#### Exercise:
Each line of the records below that holds "mask" should be copied out.

━━ Dataset extract

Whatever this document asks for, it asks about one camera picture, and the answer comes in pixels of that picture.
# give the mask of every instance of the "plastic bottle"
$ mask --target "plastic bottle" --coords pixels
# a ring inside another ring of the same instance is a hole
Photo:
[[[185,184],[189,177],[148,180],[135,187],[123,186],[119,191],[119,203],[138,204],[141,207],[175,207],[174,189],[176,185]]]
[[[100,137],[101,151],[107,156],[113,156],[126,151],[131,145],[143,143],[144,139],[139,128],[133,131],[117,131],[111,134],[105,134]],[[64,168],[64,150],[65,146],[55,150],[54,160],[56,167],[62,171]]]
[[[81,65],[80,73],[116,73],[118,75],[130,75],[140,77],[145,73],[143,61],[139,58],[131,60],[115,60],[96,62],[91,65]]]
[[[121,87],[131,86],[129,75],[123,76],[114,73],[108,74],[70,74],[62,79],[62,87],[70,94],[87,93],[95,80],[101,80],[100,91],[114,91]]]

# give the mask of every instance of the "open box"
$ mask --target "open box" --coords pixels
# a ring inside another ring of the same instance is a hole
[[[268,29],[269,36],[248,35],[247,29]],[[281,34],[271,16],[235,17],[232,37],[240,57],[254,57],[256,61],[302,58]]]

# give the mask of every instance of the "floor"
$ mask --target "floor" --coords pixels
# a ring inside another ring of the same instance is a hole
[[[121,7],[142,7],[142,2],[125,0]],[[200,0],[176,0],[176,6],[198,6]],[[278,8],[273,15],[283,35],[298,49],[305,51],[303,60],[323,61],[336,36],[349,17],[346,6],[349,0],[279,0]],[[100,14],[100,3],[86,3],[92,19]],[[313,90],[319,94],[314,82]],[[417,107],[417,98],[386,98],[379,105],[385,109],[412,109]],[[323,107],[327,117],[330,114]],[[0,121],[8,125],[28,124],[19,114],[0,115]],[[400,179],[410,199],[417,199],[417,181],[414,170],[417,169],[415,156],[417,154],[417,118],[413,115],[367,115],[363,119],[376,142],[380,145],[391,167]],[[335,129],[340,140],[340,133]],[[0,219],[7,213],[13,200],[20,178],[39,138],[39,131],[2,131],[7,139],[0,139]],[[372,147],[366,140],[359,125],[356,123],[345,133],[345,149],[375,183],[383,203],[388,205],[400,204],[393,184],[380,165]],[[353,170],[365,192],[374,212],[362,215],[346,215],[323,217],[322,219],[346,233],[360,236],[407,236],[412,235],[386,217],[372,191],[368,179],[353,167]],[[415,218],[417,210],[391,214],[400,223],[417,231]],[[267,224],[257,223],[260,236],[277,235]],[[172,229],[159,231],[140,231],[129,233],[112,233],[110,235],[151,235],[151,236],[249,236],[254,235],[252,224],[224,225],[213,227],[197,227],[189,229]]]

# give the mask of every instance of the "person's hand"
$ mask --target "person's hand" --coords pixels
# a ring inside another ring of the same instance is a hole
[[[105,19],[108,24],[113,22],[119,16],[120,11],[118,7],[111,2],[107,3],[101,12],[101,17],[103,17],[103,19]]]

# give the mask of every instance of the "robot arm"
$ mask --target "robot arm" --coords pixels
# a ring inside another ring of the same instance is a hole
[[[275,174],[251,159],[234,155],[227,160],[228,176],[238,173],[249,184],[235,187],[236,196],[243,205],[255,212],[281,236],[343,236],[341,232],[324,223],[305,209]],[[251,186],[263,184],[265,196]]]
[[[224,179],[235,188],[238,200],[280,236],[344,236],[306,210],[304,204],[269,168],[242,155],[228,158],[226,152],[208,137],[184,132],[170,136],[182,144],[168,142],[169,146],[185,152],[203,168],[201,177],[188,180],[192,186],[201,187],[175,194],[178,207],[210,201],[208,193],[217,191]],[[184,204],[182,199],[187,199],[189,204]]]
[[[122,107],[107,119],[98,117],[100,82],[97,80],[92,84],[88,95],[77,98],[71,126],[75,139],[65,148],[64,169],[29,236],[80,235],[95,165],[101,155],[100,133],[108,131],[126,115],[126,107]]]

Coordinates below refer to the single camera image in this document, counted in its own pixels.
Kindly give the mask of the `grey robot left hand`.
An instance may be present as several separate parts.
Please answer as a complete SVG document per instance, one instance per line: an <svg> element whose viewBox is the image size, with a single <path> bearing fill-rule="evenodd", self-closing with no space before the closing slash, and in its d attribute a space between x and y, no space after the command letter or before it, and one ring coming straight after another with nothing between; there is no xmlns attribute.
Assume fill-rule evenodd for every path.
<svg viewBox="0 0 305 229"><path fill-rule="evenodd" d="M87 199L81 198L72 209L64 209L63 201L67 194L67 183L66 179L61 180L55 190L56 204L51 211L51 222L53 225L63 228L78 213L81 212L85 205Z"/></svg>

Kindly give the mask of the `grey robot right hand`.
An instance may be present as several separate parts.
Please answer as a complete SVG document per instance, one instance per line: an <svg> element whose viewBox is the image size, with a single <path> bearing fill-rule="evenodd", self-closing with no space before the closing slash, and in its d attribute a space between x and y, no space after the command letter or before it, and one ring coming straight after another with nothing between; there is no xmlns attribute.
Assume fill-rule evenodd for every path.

━━━━

#### Expected answer:
# give the mask of every instance of the "plastic bottle"
$ mask --target "plastic bottle" --coords pixels
# give the mask of every instance of the "open box"
$ mask --target "open box" --coords pixels
# give the mask of every instance of the "floor"
$ mask --target "floor" --coords pixels
# give the mask of every instance of the "person's hand"
$ mask --target "person's hand" --coords pixels
# give the mask of every instance of the "robot arm"
$ mask --target "robot arm" --coords pixels
Kindly give the mask of the `grey robot left hand`.
Kindly give the mask of the `grey robot right hand`.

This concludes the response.